Would you copy each line of the data below that has "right"?
[Start of Attachment]
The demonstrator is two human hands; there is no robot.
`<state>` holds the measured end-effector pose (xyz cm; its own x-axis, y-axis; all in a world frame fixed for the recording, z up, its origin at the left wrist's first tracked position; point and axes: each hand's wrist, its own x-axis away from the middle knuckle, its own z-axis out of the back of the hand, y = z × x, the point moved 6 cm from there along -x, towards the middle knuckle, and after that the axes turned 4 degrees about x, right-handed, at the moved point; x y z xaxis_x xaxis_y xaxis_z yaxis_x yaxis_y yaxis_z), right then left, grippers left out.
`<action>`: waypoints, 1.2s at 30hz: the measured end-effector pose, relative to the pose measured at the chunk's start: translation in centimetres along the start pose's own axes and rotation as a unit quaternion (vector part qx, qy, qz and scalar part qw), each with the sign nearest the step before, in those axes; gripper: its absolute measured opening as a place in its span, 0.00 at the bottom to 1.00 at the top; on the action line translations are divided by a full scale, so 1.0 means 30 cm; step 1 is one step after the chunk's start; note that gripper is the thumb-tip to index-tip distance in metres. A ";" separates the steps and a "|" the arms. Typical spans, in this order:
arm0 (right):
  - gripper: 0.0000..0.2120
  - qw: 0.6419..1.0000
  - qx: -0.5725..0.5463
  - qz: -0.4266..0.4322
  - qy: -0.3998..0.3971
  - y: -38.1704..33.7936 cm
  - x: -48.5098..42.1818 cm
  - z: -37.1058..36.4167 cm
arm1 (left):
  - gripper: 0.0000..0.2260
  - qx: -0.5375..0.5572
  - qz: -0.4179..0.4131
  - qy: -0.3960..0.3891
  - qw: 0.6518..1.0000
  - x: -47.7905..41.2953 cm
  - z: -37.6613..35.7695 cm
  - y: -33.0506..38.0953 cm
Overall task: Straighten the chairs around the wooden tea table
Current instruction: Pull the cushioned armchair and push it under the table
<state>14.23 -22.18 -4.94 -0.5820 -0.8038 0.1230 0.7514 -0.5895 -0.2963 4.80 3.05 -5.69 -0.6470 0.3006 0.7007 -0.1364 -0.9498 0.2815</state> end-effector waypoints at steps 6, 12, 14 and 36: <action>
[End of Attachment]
> [RESULT]
`<state>` holds the measured end-effector pose (xyz cm; its own x-axis, y-axis; all in a world frame fixed for the recording, z up, its origin at the left wrist's first tracked position; point and axes: each hand's wrist, its own x-axis away from the middle knuckle, its own z-axis out of the back of the hand, y = z × x, the point moved 6 cm from there along -x, towards the middle knuckle, and after that the axes turned 4 degrees about x, right-handed, at the moved point; x y z xaxis_x xaxis_y xaxis_z yaxis_x yaxis_y yaxis_z), right then left, grippers left out.
arm0 (right):

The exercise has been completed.